Sahara occidental : scènes de vie sur la route de la Mauritanie
Trois motels, trois cafés, deux stations-services, trois épiceries et un coiffeur… Dans le hameau poussiéreux de Guerguerat, à l’extrême sud du Sahara occidental, toute la vie tourne autour de la frontière avec la Mauritanie, sur la seule route reliant le Maroc et l’Afrique de l’Ouest.
« Il n’y a rien d’autre ici », souligne l’épicier le plus prospère de Guerguerat, le Marocain Aziz Boulidane.
Cet homme entreprenant a aménagé une petite terrasse devant sa boutique pour servir des cafés aux routiers et aux voyageurs de passage, à proximité de la douane marocaine qui contrôle les poids lourds en transit.
C’est ce point frontalier, situé au cœur d’une zone désertique aride et caillouteuse, proche du littoral atlantique, qui a récemment cristallisé les tensions entre le Maroc et les indépendantistes du Front Polisario, nouvel épisode d’un long conflit sur le devenir de l’ancienne colonie espagnole du Sahara occidental.

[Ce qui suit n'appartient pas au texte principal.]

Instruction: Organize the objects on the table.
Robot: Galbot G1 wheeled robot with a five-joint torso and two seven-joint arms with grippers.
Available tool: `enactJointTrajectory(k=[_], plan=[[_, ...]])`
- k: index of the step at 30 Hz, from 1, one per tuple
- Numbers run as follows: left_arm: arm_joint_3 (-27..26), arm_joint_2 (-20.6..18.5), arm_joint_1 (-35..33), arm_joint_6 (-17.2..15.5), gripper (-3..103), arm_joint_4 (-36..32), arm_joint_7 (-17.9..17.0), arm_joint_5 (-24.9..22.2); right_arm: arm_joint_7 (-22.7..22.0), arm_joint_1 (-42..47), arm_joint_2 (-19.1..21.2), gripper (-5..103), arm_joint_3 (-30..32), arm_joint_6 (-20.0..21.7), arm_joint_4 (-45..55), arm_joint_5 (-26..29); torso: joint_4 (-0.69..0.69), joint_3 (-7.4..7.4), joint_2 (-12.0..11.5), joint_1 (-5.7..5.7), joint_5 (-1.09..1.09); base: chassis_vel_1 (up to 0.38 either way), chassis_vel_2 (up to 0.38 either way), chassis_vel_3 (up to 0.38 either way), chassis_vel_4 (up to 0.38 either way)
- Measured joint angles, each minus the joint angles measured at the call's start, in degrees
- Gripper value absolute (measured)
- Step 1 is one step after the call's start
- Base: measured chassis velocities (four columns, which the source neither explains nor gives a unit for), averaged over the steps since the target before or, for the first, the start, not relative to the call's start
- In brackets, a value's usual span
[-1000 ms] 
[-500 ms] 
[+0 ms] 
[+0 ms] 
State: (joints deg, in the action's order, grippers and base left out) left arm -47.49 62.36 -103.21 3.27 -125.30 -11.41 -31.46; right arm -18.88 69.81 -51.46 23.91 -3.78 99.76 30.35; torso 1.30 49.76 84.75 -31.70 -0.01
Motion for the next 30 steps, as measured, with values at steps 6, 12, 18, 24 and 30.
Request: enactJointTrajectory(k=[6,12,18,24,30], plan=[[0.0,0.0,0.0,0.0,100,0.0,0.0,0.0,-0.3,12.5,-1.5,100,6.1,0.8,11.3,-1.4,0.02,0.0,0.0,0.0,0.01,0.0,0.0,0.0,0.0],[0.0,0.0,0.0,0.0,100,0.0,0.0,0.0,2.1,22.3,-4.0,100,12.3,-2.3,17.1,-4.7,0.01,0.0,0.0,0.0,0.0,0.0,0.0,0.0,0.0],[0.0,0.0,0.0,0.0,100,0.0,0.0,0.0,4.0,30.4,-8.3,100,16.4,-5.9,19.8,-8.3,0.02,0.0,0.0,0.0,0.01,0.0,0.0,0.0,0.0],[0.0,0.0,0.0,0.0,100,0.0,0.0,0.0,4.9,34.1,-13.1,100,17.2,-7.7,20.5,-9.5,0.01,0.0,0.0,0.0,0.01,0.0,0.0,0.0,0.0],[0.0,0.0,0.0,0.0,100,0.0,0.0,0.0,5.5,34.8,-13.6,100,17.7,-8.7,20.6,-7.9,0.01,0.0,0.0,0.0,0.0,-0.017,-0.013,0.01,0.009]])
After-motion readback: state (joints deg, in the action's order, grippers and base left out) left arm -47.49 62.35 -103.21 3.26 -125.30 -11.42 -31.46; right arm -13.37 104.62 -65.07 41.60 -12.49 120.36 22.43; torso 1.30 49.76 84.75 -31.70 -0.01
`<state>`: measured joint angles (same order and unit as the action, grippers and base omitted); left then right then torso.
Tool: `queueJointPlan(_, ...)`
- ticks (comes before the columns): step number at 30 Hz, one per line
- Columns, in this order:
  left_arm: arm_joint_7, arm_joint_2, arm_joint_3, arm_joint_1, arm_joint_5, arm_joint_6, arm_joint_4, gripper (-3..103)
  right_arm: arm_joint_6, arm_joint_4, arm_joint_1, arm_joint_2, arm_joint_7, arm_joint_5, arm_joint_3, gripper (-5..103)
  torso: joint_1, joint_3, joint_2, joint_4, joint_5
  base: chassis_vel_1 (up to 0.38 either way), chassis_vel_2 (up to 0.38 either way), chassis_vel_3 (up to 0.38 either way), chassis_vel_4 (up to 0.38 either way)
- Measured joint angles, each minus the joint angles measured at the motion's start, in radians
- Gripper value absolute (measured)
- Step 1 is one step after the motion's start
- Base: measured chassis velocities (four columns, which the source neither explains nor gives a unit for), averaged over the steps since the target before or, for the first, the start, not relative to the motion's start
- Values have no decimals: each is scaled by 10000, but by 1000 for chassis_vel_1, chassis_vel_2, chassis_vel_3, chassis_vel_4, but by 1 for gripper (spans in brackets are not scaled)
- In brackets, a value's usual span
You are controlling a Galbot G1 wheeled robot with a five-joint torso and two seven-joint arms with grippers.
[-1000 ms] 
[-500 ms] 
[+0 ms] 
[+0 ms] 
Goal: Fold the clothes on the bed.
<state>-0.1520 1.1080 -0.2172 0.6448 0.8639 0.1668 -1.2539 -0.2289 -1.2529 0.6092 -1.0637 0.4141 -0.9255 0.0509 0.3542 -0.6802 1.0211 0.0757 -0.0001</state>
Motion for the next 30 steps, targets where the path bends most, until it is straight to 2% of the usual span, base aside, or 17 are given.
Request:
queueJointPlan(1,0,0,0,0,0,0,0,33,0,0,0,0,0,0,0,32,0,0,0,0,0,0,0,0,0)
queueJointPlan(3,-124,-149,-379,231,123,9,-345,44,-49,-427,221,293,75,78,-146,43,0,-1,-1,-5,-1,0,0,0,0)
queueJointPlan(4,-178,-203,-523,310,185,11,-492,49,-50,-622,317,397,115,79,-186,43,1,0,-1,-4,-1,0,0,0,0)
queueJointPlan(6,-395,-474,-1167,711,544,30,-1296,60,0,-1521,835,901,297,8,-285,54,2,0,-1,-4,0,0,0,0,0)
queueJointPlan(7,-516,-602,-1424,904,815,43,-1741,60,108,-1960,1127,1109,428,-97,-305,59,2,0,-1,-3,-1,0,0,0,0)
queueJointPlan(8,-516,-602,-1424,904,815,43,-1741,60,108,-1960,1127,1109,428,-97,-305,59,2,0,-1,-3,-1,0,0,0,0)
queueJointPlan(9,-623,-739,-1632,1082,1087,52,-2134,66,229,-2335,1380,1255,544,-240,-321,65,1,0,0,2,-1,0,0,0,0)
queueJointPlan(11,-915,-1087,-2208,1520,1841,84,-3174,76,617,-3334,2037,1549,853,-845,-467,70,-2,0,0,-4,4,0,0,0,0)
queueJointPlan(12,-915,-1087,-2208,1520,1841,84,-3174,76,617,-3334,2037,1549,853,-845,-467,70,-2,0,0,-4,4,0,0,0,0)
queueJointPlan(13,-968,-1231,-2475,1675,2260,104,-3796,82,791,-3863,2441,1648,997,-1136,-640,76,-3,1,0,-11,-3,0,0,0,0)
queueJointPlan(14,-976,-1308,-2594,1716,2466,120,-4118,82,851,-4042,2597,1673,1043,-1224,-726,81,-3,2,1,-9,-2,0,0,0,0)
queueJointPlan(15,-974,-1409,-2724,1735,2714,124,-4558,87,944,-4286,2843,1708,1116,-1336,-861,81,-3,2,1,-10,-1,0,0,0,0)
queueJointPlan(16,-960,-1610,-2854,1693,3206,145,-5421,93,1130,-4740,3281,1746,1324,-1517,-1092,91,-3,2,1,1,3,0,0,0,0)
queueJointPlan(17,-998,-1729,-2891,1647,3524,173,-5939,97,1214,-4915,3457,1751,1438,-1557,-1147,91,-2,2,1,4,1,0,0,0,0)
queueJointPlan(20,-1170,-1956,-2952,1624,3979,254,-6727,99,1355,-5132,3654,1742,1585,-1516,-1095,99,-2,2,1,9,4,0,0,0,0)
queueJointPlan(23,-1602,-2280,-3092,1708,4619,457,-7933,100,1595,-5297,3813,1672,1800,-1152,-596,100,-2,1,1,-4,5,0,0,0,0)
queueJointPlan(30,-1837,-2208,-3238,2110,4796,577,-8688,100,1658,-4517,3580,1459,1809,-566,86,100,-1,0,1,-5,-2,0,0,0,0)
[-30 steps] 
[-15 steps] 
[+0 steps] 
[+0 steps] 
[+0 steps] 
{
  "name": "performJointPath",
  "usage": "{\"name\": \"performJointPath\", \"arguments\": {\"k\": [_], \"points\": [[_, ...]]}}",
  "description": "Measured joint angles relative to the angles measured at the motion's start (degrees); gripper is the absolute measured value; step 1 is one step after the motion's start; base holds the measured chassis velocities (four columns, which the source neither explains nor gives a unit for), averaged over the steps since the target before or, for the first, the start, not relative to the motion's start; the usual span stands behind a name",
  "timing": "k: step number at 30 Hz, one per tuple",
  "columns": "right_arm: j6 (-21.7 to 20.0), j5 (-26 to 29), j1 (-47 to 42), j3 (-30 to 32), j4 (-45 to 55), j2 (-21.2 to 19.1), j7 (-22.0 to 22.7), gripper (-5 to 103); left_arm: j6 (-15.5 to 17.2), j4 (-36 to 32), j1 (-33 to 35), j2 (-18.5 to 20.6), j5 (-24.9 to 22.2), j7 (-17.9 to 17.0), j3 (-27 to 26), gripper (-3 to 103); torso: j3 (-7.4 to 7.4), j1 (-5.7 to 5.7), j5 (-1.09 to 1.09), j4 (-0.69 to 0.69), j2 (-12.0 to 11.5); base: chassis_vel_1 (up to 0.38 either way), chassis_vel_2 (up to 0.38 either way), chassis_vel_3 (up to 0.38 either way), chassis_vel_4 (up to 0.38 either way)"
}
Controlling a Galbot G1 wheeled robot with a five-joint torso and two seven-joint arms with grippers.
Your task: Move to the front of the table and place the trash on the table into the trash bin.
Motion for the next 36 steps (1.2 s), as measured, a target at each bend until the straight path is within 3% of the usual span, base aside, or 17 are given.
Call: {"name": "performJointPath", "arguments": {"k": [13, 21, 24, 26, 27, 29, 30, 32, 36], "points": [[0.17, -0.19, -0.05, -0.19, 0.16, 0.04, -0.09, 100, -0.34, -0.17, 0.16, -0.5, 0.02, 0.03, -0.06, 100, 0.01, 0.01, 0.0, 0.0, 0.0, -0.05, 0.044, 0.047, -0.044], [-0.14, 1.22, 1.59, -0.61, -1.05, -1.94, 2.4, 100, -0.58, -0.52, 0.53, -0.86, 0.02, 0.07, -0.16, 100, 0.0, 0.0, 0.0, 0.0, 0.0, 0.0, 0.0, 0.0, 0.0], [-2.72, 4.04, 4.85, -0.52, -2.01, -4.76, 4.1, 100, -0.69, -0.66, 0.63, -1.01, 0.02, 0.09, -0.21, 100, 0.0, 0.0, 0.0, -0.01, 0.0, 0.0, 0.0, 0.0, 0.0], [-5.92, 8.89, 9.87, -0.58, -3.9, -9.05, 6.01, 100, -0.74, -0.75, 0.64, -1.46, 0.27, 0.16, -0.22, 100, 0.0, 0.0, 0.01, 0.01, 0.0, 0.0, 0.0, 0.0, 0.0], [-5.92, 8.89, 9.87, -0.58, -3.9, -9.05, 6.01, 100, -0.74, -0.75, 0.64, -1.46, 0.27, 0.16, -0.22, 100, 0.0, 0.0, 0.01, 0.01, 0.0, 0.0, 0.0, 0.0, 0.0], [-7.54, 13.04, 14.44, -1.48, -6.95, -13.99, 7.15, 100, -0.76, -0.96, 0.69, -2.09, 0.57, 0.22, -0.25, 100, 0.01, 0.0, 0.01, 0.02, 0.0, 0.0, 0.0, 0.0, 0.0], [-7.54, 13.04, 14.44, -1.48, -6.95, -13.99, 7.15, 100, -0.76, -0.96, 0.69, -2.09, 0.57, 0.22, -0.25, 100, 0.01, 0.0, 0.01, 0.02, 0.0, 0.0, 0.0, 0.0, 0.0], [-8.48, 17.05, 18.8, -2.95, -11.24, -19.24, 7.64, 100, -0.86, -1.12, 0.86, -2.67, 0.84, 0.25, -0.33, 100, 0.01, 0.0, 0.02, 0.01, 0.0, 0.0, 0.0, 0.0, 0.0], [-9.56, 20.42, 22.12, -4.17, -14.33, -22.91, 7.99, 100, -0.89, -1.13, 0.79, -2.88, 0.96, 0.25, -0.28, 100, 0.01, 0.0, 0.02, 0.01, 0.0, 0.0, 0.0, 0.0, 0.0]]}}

L’armée marocaine s’est déployée le 13 novembre dans la zone-tampon contrôlée par l’ONU pour « sécuriser » un passage crucial pour le commerce. Un groupe de militants indépendantistes sahraouis bloquaient depuis environ trois semaines la route construite, selon eux, en violation de l’accord de cessez-le-feu de 1991 signé sous l’égide de l’ONU après quinze ans de combat.
Depuis, le Maroc a conforté ses positions sur le terrain en protégeant le passage par un mur de sable surveillé par les militaires et en terrassant le dernier tronçon de route qui se réduit à un entrelacs de pistes de sable.
L’opération a été menée « dans l’intérêt de l’Afrique, du Maroc et des pays du Nord », a assuré le Premier ministre marocain, Saadeddine el-Othmani, qui s’est rendu sur place pour la première fois vendredi, en même temps qu’une délégation d’hommes politiques.
« Le poste-frontière a un important poids économique et génère d’importants revenus », explique El Fekir Khattat, un élu municipal qui décrit fièrement sa région comme « la porte du Maroc sur l’Afrique ».
« Un point stratégique »
L’intervention de l’armée marocaine « va renforcer l’attractivité économique », dit-il.
L’élu table sur la construction de deux zones industrielles « pour valoriser l’activité commerciale » générée par la route et pour « créer de l’emploi » dans cette région désertique et peu peuplée.
Rabat a déjà mené plusieurs grands chantiers dans ce territoire riche en eaux poissonneuses et en gisements de phosphate.
Le Front Polisario, lui, dénonce « le pillage des ressources naturelles appartenant au peuple sahraoui ».
C’est en 2017, année de la réintégration du Maroc dans l’Union africaine, que le roi Mohammed VI débloque sept milliards d’euros d’investissements pour transformer cette partie du Sahara en « hub économique ».
Deux des projets, représentant chacun une enveloppe de près d’un milliard d’euros, concernent l’aménagement d’une « voie express » nord-sud sur un millier de km et la transformation du port de Dakhla en « hub maritime régional », pour desservir le nord du Maroc, les ports de l’ouest africain et les Canaries.
Daouda Sene, le gérant de l’hôtel Barbas, le plus vieil établissement de la région de Guerguerat, se flatte de travailler dans « un point stratégique sur le plan international ».
« C’est par là que passent tous les Européens et tous les Africains qui veulent partir en Afrique de l’Ouest », souligne le Sénégalais de 46 ans qui a été recruté il y a quelques mois pour « améliorer l’image et le niveau » du motel, situé à Bir Gandouz, à 80 km au nord de la frontière.
En temps normal, son établissement accueille « toutes les nationalités » : Maliens, Sénégalais, Ivoiriens, Mauritaniens, Gambiens, Marocains, pour ce qui concerne le transport et le commerce ; Français, Espagnols, Portugais ou Chinois pour les voyages de loisirs, le tourisme ou la pêche.
Mais ces derniers mois, l’activité a pâti de la fermeture des frontières liée à la pandémie de COVID-19, puis des blocages du Front Polisario sur la route.
« Avant, l’hôtel marchait bien, mais le chiffre d’affaires a baissé », regrette le gérant. Il reste cependant persuadé que le bourg de Bir Gandouz, qui compte actuellement un millier d’âmes, deviendra un jour un grand centre touristique et commercial, « plus grand que le port de Dakhla ».
Actuellement, quelque 200 camions empruntent quotidiennement la « Nationale 1 » que traversent parfois des dromadaires élevés librement dans le désert.